End in sight to the Yemen war?
Reported ‘understandings’ between Riyadh and Sanaa could mark a turning-point
If reports that Saudi Arabia has decided to end the war in Yemen are correct — and they would appear to be given the Saudi-Iranian rapprochement — that would mark a major turning-point in the region. Relations between the two biggest countries in the Arabian Peninsula, Saudi Arabia and Yemen, could be set to move from confrontation to cooperation, closing the page on conflict between them for decades to come.
The al-Mayadeen television channel, which is close to the Houthi Ansarullah movement, quoted Yemeni sources as saying that Saudi Defence Minister Prince Khaled Bin-Salman — effectively the country’s deputy crown prince who has charge of the Yemen dossier — invited the head of the Yemeni Presidential Council and several of its members to a meeting in Riyadh to brief them on ‘understandings’ reached with the Sanaa government about extending the year-old cease-fire, easing the blockade, and proposed solutions to the Yemeni crisis.

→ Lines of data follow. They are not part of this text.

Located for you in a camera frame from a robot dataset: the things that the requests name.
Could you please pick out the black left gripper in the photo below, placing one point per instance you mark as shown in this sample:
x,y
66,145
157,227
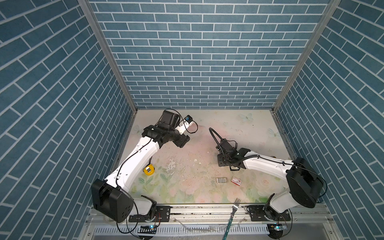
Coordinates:
x,y
182,140

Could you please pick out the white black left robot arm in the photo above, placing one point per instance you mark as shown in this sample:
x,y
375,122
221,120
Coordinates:
x,y
110,196

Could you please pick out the white staple box tray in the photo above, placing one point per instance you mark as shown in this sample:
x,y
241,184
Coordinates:
x,y
221,180

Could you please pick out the aluminium corner post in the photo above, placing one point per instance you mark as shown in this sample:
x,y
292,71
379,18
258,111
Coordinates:
x,y
93,22
318,30

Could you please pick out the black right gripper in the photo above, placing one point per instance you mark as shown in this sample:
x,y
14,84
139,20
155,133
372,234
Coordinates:
x,y
220,163

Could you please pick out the aluminium corner post right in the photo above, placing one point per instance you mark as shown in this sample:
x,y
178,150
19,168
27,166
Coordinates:
x,y
318,30

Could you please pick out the green handled fork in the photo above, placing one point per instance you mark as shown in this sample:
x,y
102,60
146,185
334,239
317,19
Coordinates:
x,y
235,207

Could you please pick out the yellow small object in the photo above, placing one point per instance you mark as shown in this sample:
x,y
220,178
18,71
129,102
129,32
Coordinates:
x,y
149,170

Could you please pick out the red white staple box sleeve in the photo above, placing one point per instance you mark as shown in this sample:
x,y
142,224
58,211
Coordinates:
x,y
236,181

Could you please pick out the aluminium corner post left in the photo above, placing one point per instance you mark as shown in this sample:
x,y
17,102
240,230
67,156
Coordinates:
x,y
93,22

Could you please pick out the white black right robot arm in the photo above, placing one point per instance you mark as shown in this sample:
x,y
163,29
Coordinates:
x,y
304,184

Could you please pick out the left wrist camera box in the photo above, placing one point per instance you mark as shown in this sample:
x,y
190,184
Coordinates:
x,y
185,123

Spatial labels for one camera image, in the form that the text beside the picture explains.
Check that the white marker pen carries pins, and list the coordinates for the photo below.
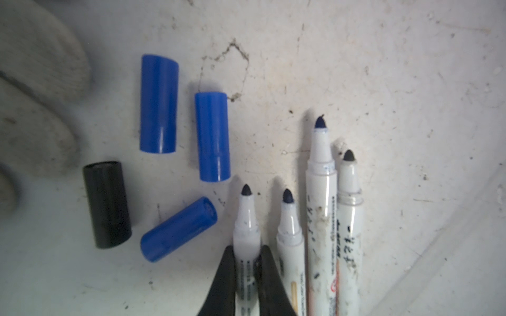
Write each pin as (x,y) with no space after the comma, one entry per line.
(350,217)
(321,210)
(246,249)
(291,252)

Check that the blue pen cap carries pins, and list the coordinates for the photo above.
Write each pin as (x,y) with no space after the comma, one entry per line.
(213,136)
(158,104)
(178,230)

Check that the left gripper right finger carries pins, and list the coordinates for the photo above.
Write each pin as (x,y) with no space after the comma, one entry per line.
(272,297)

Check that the black pen cap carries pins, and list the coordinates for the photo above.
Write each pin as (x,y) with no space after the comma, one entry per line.
(107,203)

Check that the white knit work glove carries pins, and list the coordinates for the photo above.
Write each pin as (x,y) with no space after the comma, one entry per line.
(42,64)

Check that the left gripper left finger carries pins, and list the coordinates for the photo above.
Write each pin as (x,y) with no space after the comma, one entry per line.
(220,300)

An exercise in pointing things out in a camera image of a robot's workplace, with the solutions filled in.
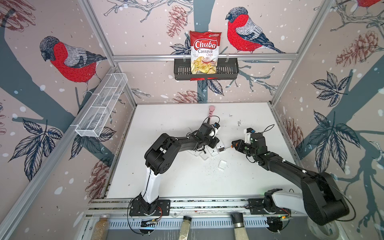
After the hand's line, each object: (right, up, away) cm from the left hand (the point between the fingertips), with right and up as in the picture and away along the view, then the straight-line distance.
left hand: (218, 139), depth 94 cm
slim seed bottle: (-19, -36, -29) cm, 50 cm away
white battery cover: (+1, -14, -6) cm, 15 cm away
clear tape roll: (+47, -37, -28) cm, 66 cm away
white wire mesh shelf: (-65, +21, -16) cm, 70 cm away
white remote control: (+1, -5, +1) cm, 5 cm away
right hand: (+7, -2, -6) cm, 9 cm away
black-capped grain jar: (+5, -36, -29) cm, 47 cm away
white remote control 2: (-4, -7, -1) cm, 8 cm away
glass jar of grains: (-57, -36, -30) cm, 73 cm away
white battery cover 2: (-10, -10, -1) cm, 14 cm away

The Saudi leadership appreciates that the human and material losses of this war, now into its ninth year, have drained all the participants. It cannot be resolved by military means and the shortest route to ending it is dialogue and negotiation between all sides. This has indeed been happening under the table, initially via mediators and later directly.
In a carefully considered political volte-face, the Saudi leadership made three strategic moves that surprised everyone both in the region and internationally.
First, gradually disengaging from the United States after its failure to provide Saudi Arabia with ‘protection’ and its withdrawal of air defence missiles (Patriots and THAADS) from its bases there at a particularly sensitive time. This was part of the US ’tilt’ towards the east and north to confront, respectively, China and Russia, the leaders of the new world order.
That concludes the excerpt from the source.